An interesting alternative to rsync is zsync http://zsync.moria.org.uk/ . A very brief summary of differences:
* Instead of performing the sender portion of work of generating checksums on-demand, it is performed once when the file is "published" and saved in a zsync metadata file
* This zsync metadata file is fetched (simple copy) and the receiver uses it to decide which portions of the file it needs to request. It then requests only those portions.
* Because of the simplification, the protocol can be reduced to work over simple stateless http. Any HTTPD that supports range requests can be a zsync server.

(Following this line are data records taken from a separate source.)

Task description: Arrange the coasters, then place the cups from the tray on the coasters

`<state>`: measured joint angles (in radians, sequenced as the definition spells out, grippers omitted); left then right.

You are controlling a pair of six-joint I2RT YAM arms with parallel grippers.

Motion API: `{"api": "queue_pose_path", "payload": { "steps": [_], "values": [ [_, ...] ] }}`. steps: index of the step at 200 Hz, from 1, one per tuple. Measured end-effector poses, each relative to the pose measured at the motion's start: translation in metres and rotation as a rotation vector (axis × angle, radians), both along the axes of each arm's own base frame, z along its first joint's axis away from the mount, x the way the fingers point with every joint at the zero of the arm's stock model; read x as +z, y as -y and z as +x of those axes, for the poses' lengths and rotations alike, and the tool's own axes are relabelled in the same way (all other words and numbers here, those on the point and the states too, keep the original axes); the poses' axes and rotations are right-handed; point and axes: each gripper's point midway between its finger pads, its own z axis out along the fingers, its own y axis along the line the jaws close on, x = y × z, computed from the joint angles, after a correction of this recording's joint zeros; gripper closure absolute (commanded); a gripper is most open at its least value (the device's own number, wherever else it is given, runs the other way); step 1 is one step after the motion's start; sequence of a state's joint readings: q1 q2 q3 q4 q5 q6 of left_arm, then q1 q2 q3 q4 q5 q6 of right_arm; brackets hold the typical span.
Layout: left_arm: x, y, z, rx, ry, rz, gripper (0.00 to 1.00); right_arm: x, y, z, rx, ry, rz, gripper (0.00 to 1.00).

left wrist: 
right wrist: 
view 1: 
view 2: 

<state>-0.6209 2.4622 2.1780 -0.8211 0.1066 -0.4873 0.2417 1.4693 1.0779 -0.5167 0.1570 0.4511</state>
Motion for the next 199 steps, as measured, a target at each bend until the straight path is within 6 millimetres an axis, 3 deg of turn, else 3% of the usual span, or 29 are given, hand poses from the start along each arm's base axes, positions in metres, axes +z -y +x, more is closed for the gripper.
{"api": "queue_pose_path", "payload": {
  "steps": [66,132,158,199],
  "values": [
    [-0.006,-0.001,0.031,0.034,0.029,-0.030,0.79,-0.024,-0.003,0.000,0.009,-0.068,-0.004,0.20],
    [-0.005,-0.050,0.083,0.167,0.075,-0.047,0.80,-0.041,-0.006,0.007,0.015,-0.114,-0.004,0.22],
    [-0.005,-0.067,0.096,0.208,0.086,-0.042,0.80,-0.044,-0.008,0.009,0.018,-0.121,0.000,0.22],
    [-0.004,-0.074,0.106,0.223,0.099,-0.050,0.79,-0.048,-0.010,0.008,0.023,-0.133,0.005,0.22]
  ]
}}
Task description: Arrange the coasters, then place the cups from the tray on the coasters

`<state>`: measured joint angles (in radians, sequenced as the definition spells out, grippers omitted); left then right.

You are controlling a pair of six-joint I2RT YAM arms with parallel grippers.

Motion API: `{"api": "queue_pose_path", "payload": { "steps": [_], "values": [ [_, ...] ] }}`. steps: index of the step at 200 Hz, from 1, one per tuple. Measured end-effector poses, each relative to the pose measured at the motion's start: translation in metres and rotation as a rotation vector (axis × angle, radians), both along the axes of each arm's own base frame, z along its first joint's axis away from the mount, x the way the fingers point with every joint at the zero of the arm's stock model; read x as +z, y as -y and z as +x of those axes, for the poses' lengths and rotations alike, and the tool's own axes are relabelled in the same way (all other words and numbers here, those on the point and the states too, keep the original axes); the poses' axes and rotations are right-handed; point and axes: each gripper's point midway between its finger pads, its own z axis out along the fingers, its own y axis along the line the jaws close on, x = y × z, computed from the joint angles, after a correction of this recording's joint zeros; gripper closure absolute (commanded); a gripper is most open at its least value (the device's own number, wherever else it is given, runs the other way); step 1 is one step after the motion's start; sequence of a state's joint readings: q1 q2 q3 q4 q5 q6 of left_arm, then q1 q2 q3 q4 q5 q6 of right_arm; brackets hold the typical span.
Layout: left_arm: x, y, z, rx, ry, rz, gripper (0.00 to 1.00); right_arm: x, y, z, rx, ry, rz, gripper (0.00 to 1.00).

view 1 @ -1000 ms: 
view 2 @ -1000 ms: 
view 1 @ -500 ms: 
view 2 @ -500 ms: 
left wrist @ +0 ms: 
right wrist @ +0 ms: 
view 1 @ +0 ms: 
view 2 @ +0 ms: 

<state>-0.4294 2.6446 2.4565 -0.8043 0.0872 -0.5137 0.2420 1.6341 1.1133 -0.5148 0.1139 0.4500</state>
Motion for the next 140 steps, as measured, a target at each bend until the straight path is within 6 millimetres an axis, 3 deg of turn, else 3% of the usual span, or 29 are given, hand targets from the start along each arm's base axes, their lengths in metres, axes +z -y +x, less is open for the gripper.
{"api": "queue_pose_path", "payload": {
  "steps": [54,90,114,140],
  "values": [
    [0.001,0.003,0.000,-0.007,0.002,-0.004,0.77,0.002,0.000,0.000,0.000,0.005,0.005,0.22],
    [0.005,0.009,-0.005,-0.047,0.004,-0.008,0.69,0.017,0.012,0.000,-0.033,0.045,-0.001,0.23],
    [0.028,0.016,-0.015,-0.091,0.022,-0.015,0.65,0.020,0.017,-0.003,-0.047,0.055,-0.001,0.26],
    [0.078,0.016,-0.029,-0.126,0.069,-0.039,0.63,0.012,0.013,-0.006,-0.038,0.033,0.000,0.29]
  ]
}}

Remote zsync files are represented by http urls.
* Note, this all but removes the CPU requirement of the sender/server.
I've used zsync in some very large systems to efficiently distribute write-few read-often files with only partial changes to many endpoints. Much more scalable than rsync due to the lack of CPU cost for the server/sender.

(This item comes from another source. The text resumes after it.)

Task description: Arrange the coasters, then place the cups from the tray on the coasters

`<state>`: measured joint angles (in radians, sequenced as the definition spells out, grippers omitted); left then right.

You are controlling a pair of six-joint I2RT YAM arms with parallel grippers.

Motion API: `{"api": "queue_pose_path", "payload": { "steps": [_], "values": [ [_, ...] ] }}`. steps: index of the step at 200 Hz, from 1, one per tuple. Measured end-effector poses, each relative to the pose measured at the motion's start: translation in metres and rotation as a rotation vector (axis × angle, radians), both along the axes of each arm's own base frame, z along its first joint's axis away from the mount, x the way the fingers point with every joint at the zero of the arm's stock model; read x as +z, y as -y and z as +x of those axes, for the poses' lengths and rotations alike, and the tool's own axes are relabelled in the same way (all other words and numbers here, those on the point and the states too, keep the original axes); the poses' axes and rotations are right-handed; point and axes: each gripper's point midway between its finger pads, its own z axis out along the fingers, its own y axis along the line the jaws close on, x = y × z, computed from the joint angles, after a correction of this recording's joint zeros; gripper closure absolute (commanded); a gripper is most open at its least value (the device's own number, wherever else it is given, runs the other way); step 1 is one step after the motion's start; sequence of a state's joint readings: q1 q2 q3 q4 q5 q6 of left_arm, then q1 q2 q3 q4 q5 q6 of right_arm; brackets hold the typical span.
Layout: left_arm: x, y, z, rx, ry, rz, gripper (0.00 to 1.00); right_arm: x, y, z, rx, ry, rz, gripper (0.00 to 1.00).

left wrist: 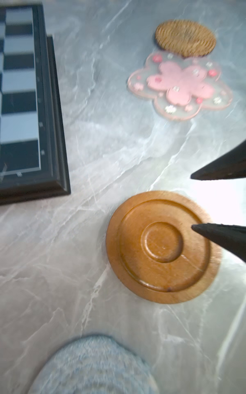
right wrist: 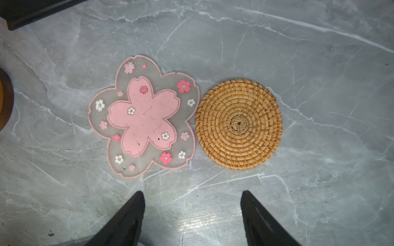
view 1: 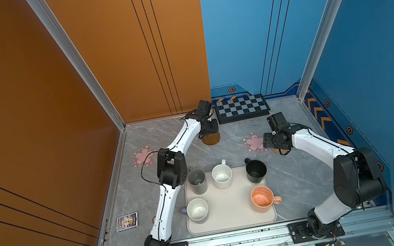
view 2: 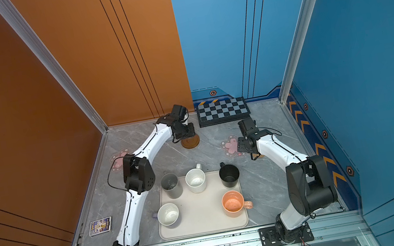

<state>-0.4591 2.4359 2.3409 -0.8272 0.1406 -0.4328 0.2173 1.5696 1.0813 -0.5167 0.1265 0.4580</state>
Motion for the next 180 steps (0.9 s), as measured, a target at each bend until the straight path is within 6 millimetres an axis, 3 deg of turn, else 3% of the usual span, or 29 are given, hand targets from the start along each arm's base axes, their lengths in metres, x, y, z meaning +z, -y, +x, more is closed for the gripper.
{"api": "queue_pose_path", "payload": {
  "steps": [26,54,93,130,180],
  "values": [
    [0.058,-0.009,-0.018,-0.021,0.073,-0.024,0.62,-0.017,-0.013,-0.003,0.030,-0.046,-0.009,0.31],
    [0.088,-0.023,-0.041,-0.021,0.099,-0.023,0.62,-0.039,-0.029,-0.006,0.067,-0.103,-0.025,0.35],
    [0.073,-0.041,-0.060,-0.010,0.058,0.029,0.62,-0.058,-0.040,-0.002,0.089,-0.149,-0.040,0.43],
    [0.056,-0.055,-0.065,0.011,0.017,0.066,0.62,-0.073,-0.050,0.004,0.098,-0.179,-0.045,0.47],
    [0.061,-0.065,-0.062,0.037,0.030,0.072,0.62,-0.078,-0.062,0.014,0.091,-0.186,-0.014,0.54]
  ]
}}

I also maintain a fork of zsync which runs using libcurl rather than the original author's custom http client code. This fork is primarily to support SSL: https://github.com/eam/zsync
All is true, but do note that zsync is, at least for now, a single file system. If you are rsyncing thousands of files over a slow connection (because only little has changed), rsync can often do this with just a handful of bytes more than the actual changes, and zsync needs hundreds of bytes per file just to see nothing has changed.

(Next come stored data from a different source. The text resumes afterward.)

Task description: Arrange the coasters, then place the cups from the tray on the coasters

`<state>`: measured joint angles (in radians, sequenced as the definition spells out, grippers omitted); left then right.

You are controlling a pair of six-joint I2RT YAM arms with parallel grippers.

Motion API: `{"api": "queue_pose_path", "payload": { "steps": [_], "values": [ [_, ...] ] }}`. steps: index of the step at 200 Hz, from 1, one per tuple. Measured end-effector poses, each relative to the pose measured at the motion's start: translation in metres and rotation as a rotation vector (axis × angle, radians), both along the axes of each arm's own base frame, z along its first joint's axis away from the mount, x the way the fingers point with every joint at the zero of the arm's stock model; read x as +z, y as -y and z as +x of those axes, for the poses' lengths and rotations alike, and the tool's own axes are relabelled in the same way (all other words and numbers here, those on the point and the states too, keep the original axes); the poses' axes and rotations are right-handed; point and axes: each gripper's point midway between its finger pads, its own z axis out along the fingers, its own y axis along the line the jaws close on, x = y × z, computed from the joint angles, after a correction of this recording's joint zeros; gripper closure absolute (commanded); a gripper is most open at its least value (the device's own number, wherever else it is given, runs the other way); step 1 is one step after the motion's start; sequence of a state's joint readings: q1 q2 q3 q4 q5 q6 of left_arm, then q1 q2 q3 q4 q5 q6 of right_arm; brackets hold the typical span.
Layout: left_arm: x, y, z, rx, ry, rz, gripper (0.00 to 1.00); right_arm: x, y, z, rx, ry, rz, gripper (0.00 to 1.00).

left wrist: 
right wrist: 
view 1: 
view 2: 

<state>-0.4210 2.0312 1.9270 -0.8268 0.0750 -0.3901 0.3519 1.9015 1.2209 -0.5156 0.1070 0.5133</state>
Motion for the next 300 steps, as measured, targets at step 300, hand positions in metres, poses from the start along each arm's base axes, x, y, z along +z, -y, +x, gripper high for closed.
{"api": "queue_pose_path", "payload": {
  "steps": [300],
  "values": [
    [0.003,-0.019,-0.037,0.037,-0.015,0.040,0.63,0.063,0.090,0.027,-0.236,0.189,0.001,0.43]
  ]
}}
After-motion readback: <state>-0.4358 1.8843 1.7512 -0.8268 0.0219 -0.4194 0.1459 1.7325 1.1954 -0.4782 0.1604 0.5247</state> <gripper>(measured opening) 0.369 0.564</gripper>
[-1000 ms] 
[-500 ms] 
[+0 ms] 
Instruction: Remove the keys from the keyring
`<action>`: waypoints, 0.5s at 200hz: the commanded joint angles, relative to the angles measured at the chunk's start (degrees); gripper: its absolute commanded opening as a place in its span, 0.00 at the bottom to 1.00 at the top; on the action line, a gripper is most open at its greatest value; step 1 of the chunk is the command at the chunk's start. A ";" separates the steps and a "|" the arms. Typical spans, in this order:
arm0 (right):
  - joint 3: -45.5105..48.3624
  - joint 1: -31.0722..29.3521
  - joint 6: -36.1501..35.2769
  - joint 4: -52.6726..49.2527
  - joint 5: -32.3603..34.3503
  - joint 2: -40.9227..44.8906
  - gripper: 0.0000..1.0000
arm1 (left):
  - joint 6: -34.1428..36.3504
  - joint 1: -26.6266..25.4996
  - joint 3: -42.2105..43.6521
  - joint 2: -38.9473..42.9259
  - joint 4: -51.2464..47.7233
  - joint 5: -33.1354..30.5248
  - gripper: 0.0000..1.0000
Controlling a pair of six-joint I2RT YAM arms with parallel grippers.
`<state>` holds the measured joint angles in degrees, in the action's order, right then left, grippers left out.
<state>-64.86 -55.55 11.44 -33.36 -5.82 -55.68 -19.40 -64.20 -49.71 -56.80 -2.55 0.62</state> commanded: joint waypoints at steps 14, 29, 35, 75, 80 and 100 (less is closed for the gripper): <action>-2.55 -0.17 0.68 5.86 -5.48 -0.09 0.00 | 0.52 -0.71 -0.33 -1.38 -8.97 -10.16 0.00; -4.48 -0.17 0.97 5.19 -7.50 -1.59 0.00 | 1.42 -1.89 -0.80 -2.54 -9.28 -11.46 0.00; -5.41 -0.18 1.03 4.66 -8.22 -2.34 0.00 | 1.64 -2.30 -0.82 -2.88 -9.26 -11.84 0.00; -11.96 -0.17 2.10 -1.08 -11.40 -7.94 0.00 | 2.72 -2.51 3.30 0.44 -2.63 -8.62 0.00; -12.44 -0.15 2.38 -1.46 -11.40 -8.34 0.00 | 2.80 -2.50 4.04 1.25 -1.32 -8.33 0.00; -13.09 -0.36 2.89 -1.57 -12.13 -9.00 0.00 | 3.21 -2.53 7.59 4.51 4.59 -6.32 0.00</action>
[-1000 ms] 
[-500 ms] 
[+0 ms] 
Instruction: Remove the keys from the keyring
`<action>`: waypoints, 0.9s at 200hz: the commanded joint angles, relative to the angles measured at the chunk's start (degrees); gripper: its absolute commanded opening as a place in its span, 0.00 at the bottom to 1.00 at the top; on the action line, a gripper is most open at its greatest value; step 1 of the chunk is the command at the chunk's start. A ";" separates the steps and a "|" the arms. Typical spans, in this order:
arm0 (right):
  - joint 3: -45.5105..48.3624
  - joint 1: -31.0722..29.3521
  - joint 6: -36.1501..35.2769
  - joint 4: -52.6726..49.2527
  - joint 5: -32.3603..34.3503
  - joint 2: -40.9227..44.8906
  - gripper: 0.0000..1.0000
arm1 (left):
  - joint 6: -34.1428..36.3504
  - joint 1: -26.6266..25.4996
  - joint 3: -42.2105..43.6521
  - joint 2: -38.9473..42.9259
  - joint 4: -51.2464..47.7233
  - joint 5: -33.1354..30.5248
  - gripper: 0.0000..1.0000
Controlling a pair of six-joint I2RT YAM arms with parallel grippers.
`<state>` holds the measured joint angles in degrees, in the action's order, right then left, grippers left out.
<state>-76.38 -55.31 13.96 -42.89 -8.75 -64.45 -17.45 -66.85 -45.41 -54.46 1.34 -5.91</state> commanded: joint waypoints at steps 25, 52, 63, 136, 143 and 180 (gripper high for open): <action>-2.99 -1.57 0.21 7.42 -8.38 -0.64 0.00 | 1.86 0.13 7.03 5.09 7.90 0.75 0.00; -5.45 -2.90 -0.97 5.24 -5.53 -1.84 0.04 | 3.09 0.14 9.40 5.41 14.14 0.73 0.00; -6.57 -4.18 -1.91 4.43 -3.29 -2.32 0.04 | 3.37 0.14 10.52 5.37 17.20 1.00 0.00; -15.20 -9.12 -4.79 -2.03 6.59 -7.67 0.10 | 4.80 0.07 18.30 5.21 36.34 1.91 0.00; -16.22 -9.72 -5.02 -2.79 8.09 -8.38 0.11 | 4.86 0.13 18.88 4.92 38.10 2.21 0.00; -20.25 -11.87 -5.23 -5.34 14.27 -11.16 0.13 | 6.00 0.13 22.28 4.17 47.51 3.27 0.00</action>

Use zsync to distribute a small number of large files that have small changes. If you need to rsync hierarchies with lots of files, rsync is still king.
Absolutely true, the zsync client operates on a single file and doesn't manipulate file metadata. But this is a solvable problem and I have written wrappers which will deal with file hierarchies approximately as efficiently as rsync. Here is one I developed to drive a CM system comprised of many small files most of which are unchanging: https://github.com/yahoo/cm3/tree/master/azsync
The additional process is to generate and send a list of filenames and metadata attributes (which rsync must do as well) and to invoke zsync per-file only if an update is necessary. For large trees of files which are largely unchanged this is very efficient - much moreso than fetching a zsync manifest per-file.
The file path is generally the largest amount of data sent per-file, prior to sending the zsync manifest. This is similar to rsync.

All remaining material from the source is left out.